Technical information
- Licensing authority: FCC
- Facility ID: 25403
- Class: C2
- ERP: 22,000 watts
- HAAT: 227 meters (745 ft)
- Translator: HD2: 105.5 W288CJ (Oviedo)

Links
- Public license information: Public file; LMS;
- Website: kaliente1031.com suave1055.com (HD2)

= WFYY =

WFYY (103.1 FM) is a commercial radio station licensed to Windermere, Florida, and serving Greater Orlando. The station is owned by Norsan Media, and airs a tropical music format. Its language is Spanish.

The studios and offices are on Lucien Way in Maitland. The transmitter is on West Story Road in Winter Garden, at Veterans Memorial Park.

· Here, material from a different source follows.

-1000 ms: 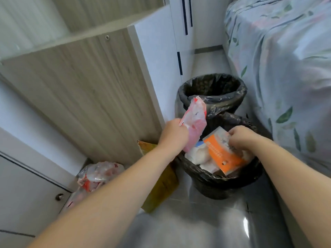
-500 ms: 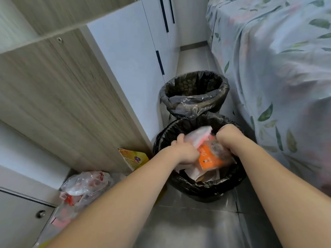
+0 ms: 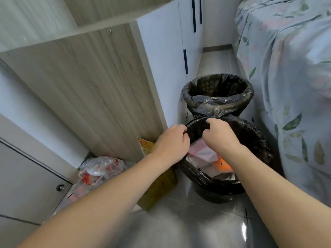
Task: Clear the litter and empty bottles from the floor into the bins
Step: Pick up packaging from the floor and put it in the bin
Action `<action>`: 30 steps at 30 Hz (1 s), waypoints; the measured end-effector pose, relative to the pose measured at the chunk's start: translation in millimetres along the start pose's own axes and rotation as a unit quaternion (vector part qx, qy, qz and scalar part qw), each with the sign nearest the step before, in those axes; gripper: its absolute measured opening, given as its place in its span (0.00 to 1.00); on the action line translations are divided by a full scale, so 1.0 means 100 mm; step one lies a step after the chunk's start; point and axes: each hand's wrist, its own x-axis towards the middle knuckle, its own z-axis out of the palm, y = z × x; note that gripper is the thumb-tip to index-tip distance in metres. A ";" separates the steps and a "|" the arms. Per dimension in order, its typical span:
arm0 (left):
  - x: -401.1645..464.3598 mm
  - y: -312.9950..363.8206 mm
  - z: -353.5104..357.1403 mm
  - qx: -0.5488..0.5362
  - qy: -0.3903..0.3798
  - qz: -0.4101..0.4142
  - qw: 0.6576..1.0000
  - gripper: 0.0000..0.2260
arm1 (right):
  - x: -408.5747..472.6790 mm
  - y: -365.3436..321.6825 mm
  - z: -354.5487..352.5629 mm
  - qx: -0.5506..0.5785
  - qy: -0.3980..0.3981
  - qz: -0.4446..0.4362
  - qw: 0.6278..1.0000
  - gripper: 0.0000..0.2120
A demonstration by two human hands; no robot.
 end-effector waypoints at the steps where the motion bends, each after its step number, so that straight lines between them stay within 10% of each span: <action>1: -0.10 -0.14 -0.07 0.003 0.017 0.006 1.000 0.16 | -0.04 -0.12 0.07 0.003 -0.004 -0.017 1.000 0.13; 11: -1.21 -1.99 -0.59 0.111 0.056 -0.076 0.989 0.16 | -0.75 -1.31 1.04 -0.048 -0.134 -0.189 0.972 0.19; 18: -2.08 -3.45 -0.95 0.067 -0.005 -0.288 0.955 0.12 | -1.47 -1.92 2.08 -0.045 -0.268 -0.256 0.928 0.24; 30: -3.41 -4.02 0.56 -0.008 -0.093 -0.456 0.885 0.24 | -1.67 -1.59 3.18 -0.221 -0.399 -0.243 0.856 0.27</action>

WFYY broadcasts in the HD Radio format; its HD2 subchannel carries a Spanish adult contemporary format, which is rebroadcast on FM translator W288CJ, at 105.5 MHz, while their HD3 subchannel simulcasts sister station WDYZ, which carries a regional Mexican format.

==History==
===Smooth jazz as WLOQ===
In February 1966, the station first signed on as WLOQ. Its original city of license was Winter Park. The station's effective radiated power was 3,000 watts, a fraction of its current output. It was housed in the Langford Hotel. For its first couple of decades, WLOQ aired a middle of the road and easy listening format. In 1977, Gross Communications, headed by Herbert P. Gross, bought WLOQ. Herbert Gross later passed control of the station onto his son, John.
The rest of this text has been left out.